REVIEW: Dennis Hopper: Colors. The Polaroids
By Jendayi Omowale
Dennis Hopper: Colors. The Polaroids is a collection of the Polaroid pictures of Los Angeles’ graffiti art that Dennis Hopper shot during his filming of the movie, Colors, in 1988. The Polaroids of Colors present the images Hopper took during this period as exquisite contemporary photography that document the textural motifs of the L.A artistic landscape during this period. The underworld of urban landscapes is rendered in an emblematic manner in Dennis Hopper: Colors. The Polaroids.

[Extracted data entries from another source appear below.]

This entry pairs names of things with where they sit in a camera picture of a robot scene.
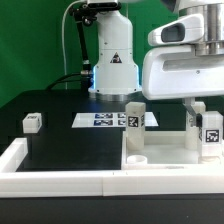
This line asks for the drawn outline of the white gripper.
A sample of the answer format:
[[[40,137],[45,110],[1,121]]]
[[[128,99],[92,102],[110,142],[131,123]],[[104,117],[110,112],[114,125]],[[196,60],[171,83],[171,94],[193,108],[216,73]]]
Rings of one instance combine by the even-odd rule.
[[[186,125],[202,126],[204,103],[190,97],[224,95],[224,55],[198,56],[201,14],[182,16],[148,34],[153,46],[142,68],[142,92],[149,100],[185,98]]]

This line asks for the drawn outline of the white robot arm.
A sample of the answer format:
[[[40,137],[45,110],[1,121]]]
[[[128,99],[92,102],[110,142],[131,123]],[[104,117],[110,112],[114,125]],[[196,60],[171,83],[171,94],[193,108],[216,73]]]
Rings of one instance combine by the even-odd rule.
[[[141,91],[149,100],[181,98],[192,117],[194,99],[224,95],[224,0],[161,0],[178,19],[152,30],[153,47],[138,68],[132,24],[119,12],[127,0],[87,0],[98,20],[99,60],[93,95]]]

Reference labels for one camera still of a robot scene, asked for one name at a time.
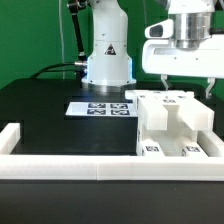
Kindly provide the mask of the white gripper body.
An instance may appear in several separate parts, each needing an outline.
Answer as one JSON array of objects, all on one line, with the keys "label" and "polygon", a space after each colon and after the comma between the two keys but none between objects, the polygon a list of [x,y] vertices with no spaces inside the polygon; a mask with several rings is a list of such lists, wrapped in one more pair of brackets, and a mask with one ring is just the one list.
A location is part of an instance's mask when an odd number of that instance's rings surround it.
[{"label": "white gripper body", "polygon": [[224,79],[224,34],[201,40],[196,49],[177,48],[173,34],[171,19],[145,29],[142,68],[146,73]]}]

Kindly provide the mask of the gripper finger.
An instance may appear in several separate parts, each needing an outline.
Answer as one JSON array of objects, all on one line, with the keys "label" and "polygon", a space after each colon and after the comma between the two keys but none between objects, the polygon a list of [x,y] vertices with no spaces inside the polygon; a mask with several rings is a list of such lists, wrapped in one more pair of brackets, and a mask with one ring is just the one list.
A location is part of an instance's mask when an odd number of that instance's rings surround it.
[{"label": "gripper finger", "polygon": [[216,79],[215,78],[208,78],[207,79],[208,86],[205,89],[205,97],[207,99],[210,99],[211,98],[211,96],[212,96],[211,91],[212,91],[213,87],[215,86],[215,83],[216,83]]},{"label": "gripper finger", "polygon": [[169,82],[168,82],[168,77],[167,75],[164,75],[164,74],[161,74],[160,75],[160,80],[165,88],[166,91],[168,91],[170,85],[169,85]]}]

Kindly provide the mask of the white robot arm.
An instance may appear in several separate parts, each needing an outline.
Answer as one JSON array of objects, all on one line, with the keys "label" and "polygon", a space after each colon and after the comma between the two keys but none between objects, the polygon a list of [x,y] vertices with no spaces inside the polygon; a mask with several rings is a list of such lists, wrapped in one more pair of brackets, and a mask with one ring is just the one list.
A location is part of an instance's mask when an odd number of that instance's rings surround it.
[{"label": "white robot arm", "polygon": [[[205,77],[210,85],[224,79],[224,34],[211,30],[217,0],[156,0],[168,18],[145,29],[142,68],[169,76]],[[117,0],[89,0],[93,12],[93,52],[82,83],[102,91],[133,85],[127,54],[126,13]]]}]

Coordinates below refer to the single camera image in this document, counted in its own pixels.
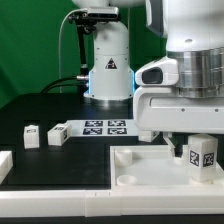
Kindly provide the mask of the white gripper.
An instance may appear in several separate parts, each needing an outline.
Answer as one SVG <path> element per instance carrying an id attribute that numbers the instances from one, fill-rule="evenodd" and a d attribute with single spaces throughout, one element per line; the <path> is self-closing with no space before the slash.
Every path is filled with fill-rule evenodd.
<path id="1" fill-rule="evenodd" d="M 178 62 L 163 57 L 135 73 L 139 88 L 134 93 L 133 117 L 142 131 L 159 131 L 173 157 L 183 146 L 170 132 L 224 134 L 224 97 L 179 97 Z"/>

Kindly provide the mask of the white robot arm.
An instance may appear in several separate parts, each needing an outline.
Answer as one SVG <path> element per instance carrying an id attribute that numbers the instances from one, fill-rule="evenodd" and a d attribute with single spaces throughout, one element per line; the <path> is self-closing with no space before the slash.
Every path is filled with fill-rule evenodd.
<path id="1" fill-rule="evenodd" d="M 135 74 L 133 115 L 142 131 L 224 134 L 224 0 L 146 0 L 147 26 L 166 56 Z"/>

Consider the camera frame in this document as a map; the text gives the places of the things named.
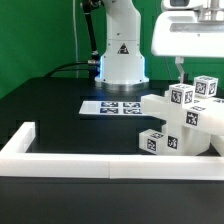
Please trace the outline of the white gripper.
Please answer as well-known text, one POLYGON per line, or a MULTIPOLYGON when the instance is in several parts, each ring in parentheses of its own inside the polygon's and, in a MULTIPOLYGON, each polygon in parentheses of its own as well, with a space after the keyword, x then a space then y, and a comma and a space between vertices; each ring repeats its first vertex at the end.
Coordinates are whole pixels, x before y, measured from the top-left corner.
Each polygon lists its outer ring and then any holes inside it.
POLYGON ((183 83, 183 57, 224 58, 224 22, 200 22, 194 11, 163 12, 155 23, 151 52, 176 57, 183 83))

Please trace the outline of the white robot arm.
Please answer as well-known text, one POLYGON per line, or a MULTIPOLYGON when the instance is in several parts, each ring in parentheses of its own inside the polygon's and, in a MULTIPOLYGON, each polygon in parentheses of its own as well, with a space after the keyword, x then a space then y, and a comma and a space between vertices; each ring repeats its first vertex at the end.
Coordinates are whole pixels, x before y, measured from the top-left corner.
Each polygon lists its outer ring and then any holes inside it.
MULTIPOLYGON (((144 86, 145 58, 140 53, 141 15, 133 0, 82 0, 93 58, 99 62, 95 83, 116 89, 144 86), (97 51, 91 12, 106 10, 106 51, 97 51)), ((151 52, 171 56, 180 66, 186 57, 224 58, 224 0, 161 0, 151 52)))

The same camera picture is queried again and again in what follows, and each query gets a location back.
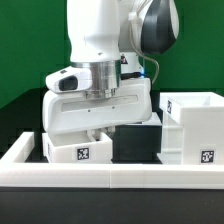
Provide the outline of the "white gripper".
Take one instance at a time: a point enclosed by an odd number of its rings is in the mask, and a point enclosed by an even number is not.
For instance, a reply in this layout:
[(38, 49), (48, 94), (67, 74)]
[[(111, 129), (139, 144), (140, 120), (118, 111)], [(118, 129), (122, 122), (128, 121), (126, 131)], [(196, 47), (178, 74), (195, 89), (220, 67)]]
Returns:
[(55, 94), (48, 91), (43, 100), (43, 127), (49, 135), (87, 131), (91, 142), (98, 141), (93, 129), (105, 128), (113, 136), (118, 125), (147, 121), (152, 114), (151, 82), (148, 78), (121, 81), (115, 95), (87, 99), (84, 92)]

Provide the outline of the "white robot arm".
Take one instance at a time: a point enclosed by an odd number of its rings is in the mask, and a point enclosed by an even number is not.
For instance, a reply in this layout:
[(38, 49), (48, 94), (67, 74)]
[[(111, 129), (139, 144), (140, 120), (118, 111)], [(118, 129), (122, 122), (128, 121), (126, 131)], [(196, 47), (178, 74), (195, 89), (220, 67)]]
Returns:
[(67, 0), (70, 66), (46, 77), (43, 126), (50, 136), (146, 121), (148, 78), (123, 54), (162, 54), (177, 40), (174, 0)]

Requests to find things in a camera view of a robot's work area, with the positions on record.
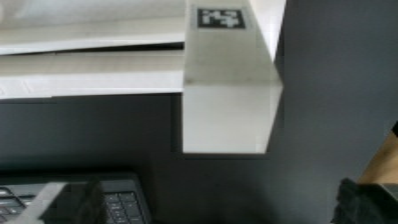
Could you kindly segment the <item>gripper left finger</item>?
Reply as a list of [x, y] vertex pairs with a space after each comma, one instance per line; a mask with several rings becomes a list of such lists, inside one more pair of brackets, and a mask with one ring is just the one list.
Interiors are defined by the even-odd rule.
[[72, 224], [70, 184], [50, 182], [17, 219], [8, 224]]

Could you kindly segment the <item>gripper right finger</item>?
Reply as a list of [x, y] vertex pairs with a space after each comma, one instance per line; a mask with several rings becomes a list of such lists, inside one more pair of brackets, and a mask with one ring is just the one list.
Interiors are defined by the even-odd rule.
[[398, 200], [398, 184], [386, 183], [381, 185], [384, 197], [390, 200]]

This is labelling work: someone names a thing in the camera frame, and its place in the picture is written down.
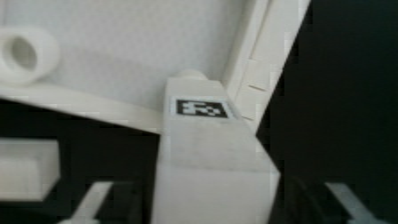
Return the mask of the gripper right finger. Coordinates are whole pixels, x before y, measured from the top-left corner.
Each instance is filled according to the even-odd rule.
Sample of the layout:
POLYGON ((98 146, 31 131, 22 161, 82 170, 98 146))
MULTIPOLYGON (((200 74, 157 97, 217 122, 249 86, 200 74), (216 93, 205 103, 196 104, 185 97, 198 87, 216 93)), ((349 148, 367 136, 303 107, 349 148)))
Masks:
POLYGON ((386 224, 386 221, 376 217, 365 206, 349 185, 328 182, 326 186, 351 215, 347 224, 386 224))

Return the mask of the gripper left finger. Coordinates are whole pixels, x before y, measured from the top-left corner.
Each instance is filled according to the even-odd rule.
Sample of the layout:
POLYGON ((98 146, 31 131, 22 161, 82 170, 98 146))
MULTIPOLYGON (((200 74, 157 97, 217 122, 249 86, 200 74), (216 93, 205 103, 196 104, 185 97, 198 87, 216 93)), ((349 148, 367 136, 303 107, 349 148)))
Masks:
POLYGON ((95 182, 75 213, 58 224, 100 224, 97 214, 113 188, 113 182, 95 182))

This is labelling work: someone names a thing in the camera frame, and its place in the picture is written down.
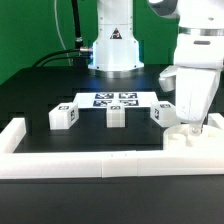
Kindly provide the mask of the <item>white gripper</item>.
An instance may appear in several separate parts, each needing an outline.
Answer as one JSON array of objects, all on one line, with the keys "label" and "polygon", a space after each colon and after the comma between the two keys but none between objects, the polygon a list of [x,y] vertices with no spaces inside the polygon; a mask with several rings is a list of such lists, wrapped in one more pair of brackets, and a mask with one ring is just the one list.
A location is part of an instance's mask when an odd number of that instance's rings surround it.
[{"label": "white gripper", "polygon": [[220,82],[220,70],[168,66],[159,75],[164,92],[175,91],[176,115],[199,136]]}]

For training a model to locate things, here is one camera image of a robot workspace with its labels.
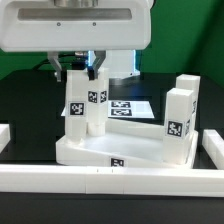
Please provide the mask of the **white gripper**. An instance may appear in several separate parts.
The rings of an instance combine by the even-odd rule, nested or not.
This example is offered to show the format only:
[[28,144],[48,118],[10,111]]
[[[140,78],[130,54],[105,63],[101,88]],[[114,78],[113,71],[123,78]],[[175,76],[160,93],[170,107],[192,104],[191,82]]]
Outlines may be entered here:
[[[60,7],[56,0],[0,0],[0,49],[48,52],[61,81],[61,51],[138,50],[151,41],[152,0],[96,0],[93,7]],[[106,58],[95,51],[90,80]]]

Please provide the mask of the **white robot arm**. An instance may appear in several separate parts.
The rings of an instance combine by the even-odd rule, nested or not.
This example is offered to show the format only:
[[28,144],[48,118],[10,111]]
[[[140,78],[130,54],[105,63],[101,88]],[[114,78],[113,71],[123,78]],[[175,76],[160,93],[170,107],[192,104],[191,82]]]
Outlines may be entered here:
[[155,0],[0,0],[0,49],[45,52],[60,77],[61,52],[87,51],[111,78],[135,72],[135,52],[151,41]]

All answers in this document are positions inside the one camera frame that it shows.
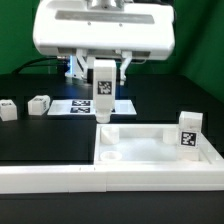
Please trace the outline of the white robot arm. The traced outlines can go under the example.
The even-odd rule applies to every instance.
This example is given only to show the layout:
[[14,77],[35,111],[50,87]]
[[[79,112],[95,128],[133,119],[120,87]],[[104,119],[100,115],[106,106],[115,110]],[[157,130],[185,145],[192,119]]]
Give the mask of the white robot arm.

The gritty authenticity of each Polaroid is energized by the book’s layout: a single Polaroid on each page centered in an ocean of white space outside the Polaroid border; allowing the viewer’s visual sensitivity to be heightened. The artistic decision to frame the already restrictive medium of Polaroids in the stark white of the page give these images a genuine atmospheric claustrophobia that can perpetrate the viewer’s psyche and permit them a true glance inside the world that Dennis Hopper encountered in 1980s L.A. In some instances, the Polaroid-per-page layout is disrupted by foldout pages that turn a figurative paper diptych into a quadriptych that seamlessly showcases certain homogeneous graffiti in one-piece; the methodology enhances Hopper’s photographic eye. Colors. The Polaroids, layered and abstract subject matter, graffiti, presents itself in all environments and situations, as if graffiti is a natural blemish of the Californian blue skies, palm trees, and tropical ambience - a perspective that challenges the way in which we view graffiti: a constructed pictorial evidence of an individual or group’s existence.

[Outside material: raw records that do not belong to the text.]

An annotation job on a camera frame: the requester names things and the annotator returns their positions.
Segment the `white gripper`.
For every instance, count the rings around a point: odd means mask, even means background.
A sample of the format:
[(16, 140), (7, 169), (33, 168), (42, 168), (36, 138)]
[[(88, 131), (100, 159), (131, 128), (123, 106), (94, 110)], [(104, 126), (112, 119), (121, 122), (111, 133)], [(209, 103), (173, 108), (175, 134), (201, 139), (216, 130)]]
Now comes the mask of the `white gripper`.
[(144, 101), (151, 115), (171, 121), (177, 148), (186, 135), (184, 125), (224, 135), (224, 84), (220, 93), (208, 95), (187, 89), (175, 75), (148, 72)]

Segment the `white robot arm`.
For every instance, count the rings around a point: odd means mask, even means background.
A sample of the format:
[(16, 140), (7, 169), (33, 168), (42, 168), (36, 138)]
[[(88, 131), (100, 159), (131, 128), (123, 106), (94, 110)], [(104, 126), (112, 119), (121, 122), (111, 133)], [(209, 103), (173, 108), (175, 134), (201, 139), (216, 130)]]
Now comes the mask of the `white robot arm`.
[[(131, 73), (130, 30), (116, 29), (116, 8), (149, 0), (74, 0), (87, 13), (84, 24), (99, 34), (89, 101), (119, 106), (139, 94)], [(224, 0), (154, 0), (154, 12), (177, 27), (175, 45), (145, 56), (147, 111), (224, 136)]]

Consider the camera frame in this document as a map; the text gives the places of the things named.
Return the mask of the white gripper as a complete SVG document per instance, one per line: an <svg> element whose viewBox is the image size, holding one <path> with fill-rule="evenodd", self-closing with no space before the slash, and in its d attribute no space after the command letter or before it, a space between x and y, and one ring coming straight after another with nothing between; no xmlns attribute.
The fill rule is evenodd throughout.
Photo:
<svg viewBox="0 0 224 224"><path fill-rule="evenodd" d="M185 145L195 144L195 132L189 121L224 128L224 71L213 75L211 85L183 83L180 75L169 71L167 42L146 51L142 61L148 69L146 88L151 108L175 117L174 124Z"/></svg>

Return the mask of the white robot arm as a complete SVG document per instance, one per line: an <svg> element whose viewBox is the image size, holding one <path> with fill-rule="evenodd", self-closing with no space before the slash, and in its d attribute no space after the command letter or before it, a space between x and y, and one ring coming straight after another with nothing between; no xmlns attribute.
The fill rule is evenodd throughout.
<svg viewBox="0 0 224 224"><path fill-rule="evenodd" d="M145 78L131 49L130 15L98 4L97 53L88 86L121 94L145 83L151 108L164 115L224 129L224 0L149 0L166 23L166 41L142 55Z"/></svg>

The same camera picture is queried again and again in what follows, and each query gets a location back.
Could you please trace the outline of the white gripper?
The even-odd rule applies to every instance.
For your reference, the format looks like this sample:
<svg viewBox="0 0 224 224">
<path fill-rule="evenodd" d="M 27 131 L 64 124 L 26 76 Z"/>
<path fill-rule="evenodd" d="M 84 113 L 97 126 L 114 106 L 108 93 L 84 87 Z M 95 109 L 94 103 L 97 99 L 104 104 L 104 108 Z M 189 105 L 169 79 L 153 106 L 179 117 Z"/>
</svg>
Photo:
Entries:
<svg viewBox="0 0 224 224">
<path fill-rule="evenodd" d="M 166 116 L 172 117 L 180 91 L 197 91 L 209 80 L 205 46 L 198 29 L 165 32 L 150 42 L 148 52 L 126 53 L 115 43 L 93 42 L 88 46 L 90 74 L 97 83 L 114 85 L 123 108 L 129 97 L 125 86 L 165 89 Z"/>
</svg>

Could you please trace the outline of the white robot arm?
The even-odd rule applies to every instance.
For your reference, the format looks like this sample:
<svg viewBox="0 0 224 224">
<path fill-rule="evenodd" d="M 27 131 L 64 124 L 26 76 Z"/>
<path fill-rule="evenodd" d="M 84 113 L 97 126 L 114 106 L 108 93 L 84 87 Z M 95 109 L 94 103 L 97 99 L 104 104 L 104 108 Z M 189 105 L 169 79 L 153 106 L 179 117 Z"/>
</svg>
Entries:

Fellow film director, Aaron Rose, writes the accompanying essay, The Unvisual City, titled after a phrase Dennis Hopper uttered himself when describing the cityscape of Los Angeles. The essay is at the end of the book, and is an invaluable addition to the photography of Hopper: he contextualizes the imagery of the Polaroid pictures historically, culturally, and aesthetically. Rose poignantly reflects on the multi-faceted aspects of the series, pointing out the ancient Mesoamerican roots of the graffiti created by Latinx gangs in the area, explaining the geographic segregation and division of Los Angeles areas, and the hidden dialogue between rival gangs in their brash iconography that permeate the walls, and the public workers who try to cover the pigment-colored clash with blocks of monotone paint. He also discusses the effects of using a Polaroid medium in an archival capacity with graffiti art, and touches on how Dennis Hopper adds his own artistry in his consideration of composition, color, and other photographic elements that the original creators of the graffiti likely did not account for in their territorial markings of identity.

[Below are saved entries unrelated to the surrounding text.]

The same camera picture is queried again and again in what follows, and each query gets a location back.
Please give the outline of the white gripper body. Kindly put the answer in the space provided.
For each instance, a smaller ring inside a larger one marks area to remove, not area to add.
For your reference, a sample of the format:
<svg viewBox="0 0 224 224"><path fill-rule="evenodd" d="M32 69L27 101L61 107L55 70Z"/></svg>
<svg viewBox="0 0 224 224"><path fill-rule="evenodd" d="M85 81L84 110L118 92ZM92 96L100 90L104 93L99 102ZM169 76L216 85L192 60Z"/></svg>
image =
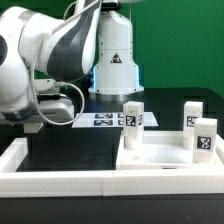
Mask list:
<svg viewBox="0 0 224 224"><path fill-rule="evenodd" d="M74 118L74 106L71 99L62 96L59 100L42 101L40 110L43 115L53 122L67 122ZM46 121L35 112L24 124L25 133L38 133Z"/></svg>

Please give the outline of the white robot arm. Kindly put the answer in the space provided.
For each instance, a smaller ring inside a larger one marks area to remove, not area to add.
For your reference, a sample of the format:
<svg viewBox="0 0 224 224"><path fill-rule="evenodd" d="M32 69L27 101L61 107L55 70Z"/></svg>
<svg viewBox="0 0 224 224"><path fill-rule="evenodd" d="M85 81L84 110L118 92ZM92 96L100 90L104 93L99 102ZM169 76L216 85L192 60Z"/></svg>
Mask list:
<svg viewBox="0 0 224 224"><path fill-rule="evenodd" d="M14 6L0 15L0 124L68 125L81 116L62 86L92 73L90 96L123 101L144 88L133 60L128 0L77 0L56 19Z"/></svg>

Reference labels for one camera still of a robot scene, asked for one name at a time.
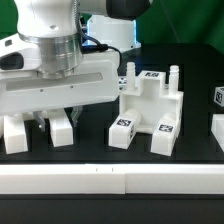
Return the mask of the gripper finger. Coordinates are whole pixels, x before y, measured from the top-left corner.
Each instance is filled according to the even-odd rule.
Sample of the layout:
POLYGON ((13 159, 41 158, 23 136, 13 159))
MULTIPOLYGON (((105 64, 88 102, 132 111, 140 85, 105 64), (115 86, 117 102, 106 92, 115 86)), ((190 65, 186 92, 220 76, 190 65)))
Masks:
POLYGON ((37 121, 39 128, 42 131, 46 130, 46 122, 45 122, 45 118, 43 117, 43 114, 41 111, 35 111, 33 113, 34 119, 37 121))
POLYGON ((77 126, 78 119, 79 119, 82 111, 83 111, 83 107, 82 106, 74 106, 72 108, 72 112, 70 114, 70 117, 71 117, 71 120, 72 120, 72 123, 73 123, 74 127, 77 126))

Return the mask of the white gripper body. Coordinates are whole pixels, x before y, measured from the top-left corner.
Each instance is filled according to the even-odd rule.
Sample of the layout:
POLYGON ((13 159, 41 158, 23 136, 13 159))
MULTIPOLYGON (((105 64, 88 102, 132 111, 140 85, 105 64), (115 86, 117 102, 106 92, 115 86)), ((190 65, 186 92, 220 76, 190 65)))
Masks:
POLYGON ((119 54, 85 54, 74 73, 42 79, 35 71, 0 72, 0 116, 114 101, 119 54))

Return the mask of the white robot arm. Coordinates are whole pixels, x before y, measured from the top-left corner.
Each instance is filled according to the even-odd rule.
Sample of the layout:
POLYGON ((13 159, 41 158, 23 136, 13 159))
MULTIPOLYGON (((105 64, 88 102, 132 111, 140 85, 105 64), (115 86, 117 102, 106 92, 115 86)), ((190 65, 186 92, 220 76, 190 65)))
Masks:
POLYGON ((0 40, 0 116, 114 101, 118 52, 81 45, 82 13, 134 20, 153 0, 14 0, 17 33, 0 40))

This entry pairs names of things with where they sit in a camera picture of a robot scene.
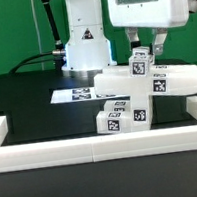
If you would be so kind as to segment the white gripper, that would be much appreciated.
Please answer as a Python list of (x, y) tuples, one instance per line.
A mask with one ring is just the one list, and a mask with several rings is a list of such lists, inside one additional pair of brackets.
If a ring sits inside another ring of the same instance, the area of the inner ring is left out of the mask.
[(189, 18), (187, 0), (108, 0), (108, 6), (112, 25), (126, 27), (131, 49), (141, 46), (137, 28), (159, 27), (152, 30), (156, 56), (163, 53), (166, 28), (184, 26)]

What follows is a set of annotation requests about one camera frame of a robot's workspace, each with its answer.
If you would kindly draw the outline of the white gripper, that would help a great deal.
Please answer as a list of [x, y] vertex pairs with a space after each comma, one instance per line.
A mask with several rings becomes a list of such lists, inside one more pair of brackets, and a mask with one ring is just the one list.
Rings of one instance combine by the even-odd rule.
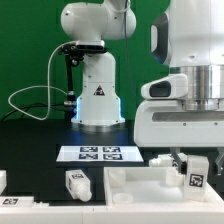
[[145, 100], [137, 109], [134, 142], [139, 147], [171, 147], [180, 174], [187, 173], [179, 147], [220, 147], [214, 170], [224, 165], [224, 110], [183, 111], [178, 100]]

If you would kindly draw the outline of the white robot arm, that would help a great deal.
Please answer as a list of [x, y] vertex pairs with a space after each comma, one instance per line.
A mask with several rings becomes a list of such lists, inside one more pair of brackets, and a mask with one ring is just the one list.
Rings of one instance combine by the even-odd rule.
[[[106, 130], [124, 123], [115, 93], [114, 57], [108, 40], [131, 36], [130, 0], [72, 3], [61, 14], [71, 42], [62, 46], [67, 68], [82, 66], [83, 91], [70, 94], [72, 123]], [[224, 0], [170, 0], [151, 26], [151, 53], [168, 66], [166, 77], [141, 88], [134, 123], [140, 147], [214, 147], [215, 173], [224, 166]]]

Dennis Hopper: Colors. The Polaroids is a brilliant book that illustrates the charged conversational tone of graffiti art, and is an excellent portrayal of the visual genius Hopper had as a filmmaker and photographer. Graffiti is a subject matter that continues to generate interest and debate in contemporary art, and Dennis Hopper’s Polaroids are a perfect reminder of what draws us to this exterior art: poetically scrawled on the walls of the public space, it is both modern and ancient evidence of anonymity in individual and group dynamics - an experience that appeals to the aesthetic sensibilities of the human psyche.